## Exercise aim
Where in the entries below does "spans" appear? Copy every line that has it.

[[ Exercise material open ]]

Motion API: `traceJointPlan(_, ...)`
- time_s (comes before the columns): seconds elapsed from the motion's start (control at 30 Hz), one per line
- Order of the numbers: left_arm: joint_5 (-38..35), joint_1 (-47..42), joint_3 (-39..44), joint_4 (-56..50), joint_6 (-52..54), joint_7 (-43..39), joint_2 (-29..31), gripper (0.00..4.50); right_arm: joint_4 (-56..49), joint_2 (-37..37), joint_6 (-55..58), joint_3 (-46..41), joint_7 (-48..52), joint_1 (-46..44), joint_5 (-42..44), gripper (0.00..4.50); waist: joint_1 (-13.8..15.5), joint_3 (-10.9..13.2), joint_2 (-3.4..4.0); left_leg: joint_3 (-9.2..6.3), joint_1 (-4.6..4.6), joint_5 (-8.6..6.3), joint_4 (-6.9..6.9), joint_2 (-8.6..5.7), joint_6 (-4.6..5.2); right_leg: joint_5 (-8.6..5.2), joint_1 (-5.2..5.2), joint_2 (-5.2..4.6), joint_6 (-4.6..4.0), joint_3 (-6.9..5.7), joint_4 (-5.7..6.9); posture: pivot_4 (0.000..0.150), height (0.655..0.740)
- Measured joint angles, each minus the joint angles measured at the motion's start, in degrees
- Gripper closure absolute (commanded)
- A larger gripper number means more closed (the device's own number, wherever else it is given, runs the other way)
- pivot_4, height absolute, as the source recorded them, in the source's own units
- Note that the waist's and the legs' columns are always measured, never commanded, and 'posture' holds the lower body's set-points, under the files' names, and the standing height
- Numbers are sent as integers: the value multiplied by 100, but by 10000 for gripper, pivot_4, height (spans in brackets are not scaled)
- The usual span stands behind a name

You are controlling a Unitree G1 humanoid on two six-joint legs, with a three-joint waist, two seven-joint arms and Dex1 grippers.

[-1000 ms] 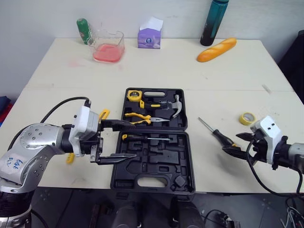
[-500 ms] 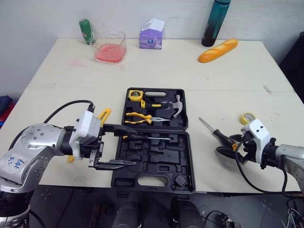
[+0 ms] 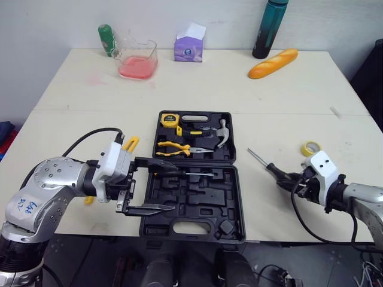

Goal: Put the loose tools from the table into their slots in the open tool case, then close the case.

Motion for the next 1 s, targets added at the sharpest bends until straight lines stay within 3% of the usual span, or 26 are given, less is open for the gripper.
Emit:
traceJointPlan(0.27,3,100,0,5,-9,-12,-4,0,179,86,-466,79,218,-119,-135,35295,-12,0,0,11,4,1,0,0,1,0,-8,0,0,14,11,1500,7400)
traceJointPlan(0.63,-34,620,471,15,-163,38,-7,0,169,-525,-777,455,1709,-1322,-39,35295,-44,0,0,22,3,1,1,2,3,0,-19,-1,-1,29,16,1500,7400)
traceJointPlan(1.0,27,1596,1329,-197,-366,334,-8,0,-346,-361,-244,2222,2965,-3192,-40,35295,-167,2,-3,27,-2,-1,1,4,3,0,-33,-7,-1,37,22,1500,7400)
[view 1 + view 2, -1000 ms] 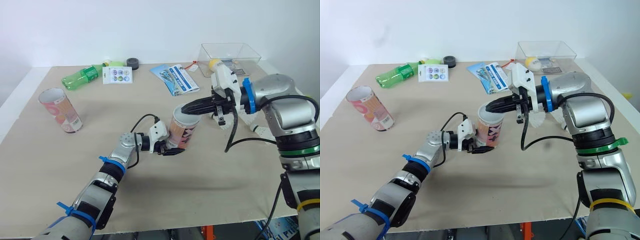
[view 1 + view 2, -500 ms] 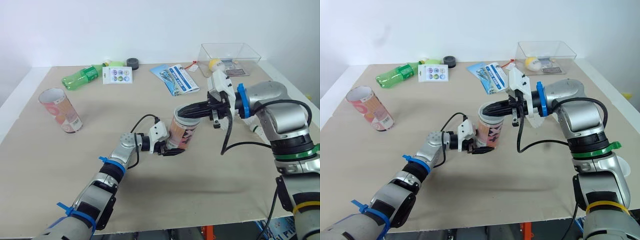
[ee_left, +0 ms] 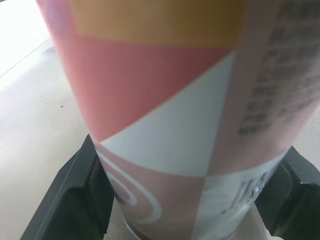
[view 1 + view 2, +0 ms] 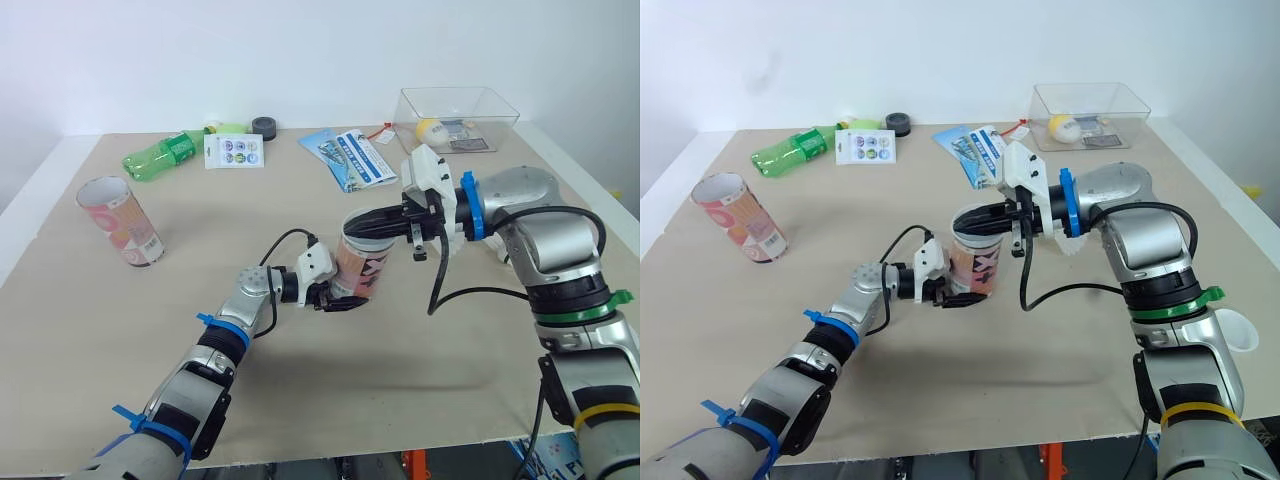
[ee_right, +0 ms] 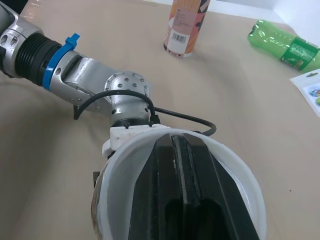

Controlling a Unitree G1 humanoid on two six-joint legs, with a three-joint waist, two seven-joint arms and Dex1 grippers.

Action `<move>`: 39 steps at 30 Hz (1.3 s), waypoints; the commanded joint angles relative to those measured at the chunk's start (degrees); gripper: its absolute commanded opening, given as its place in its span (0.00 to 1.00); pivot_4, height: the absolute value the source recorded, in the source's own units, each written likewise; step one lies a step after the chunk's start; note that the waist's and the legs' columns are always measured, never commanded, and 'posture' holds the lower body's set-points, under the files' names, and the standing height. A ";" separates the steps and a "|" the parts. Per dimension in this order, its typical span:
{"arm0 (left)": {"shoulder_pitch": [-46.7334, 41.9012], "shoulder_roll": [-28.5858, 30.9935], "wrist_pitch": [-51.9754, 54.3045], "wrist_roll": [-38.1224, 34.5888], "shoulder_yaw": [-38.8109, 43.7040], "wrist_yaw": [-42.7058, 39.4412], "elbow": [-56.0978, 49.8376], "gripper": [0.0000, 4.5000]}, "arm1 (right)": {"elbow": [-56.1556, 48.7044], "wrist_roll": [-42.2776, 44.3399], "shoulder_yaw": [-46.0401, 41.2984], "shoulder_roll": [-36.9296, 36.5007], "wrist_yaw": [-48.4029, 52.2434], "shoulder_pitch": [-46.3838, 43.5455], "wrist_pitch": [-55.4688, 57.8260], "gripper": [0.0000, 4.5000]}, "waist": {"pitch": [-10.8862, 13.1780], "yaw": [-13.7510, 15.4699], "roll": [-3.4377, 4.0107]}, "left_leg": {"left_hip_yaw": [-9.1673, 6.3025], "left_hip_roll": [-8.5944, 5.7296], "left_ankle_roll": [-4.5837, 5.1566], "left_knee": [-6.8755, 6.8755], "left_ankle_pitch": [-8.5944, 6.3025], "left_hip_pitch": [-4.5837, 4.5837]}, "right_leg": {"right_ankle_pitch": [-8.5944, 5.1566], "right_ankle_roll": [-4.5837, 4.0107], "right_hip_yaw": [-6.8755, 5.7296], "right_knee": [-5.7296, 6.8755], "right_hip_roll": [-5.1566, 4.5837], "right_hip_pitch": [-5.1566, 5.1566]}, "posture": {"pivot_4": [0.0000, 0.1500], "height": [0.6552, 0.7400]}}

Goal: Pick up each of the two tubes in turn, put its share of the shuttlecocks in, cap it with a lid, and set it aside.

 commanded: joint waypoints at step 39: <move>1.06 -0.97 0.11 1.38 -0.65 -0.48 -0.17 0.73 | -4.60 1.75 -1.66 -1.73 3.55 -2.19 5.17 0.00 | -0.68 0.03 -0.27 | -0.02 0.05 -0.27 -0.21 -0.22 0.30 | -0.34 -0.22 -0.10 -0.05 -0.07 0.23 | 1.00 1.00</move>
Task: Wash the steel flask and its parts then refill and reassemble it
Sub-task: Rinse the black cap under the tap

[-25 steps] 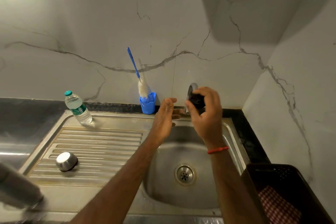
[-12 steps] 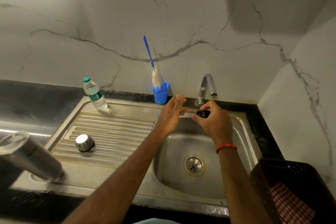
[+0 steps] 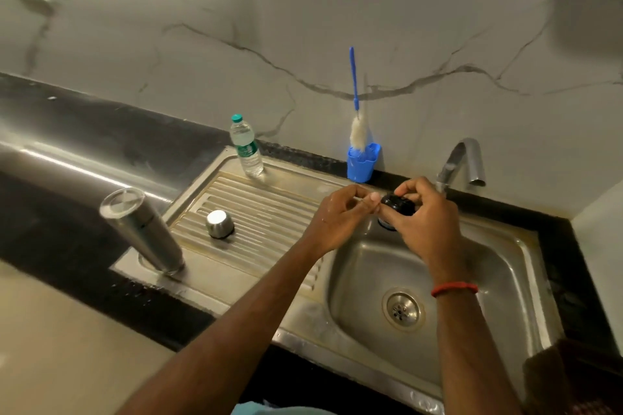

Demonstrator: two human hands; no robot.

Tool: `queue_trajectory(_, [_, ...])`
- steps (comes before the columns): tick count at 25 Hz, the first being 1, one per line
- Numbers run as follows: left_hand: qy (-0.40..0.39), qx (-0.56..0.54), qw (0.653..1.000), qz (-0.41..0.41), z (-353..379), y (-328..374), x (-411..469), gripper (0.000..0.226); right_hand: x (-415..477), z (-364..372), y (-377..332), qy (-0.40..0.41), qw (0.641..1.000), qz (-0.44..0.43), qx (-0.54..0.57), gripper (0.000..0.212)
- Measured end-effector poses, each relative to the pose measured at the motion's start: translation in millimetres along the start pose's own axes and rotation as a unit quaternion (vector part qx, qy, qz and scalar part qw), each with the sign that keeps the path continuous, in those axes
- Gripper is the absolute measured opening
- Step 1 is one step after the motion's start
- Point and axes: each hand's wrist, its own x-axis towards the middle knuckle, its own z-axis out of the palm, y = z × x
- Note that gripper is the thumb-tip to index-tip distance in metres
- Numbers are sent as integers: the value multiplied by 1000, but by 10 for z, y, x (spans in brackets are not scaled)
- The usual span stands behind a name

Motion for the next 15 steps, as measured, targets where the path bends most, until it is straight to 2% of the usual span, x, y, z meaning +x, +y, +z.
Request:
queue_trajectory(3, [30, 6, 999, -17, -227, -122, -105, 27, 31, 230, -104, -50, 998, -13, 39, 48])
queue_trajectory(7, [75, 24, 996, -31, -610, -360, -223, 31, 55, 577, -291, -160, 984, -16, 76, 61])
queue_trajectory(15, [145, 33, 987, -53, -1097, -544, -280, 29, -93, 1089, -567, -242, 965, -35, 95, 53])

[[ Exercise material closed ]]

## Task result
- Numbers are sent as integers: the value multiplied by 100, but by 10000 for gripper, pivot_4, height (spans in brackets are not scaled)
- Numbers are sent as integers: the value multiplied by 1000, but by 10 for z, y, x (spans in brackets are not scaled)

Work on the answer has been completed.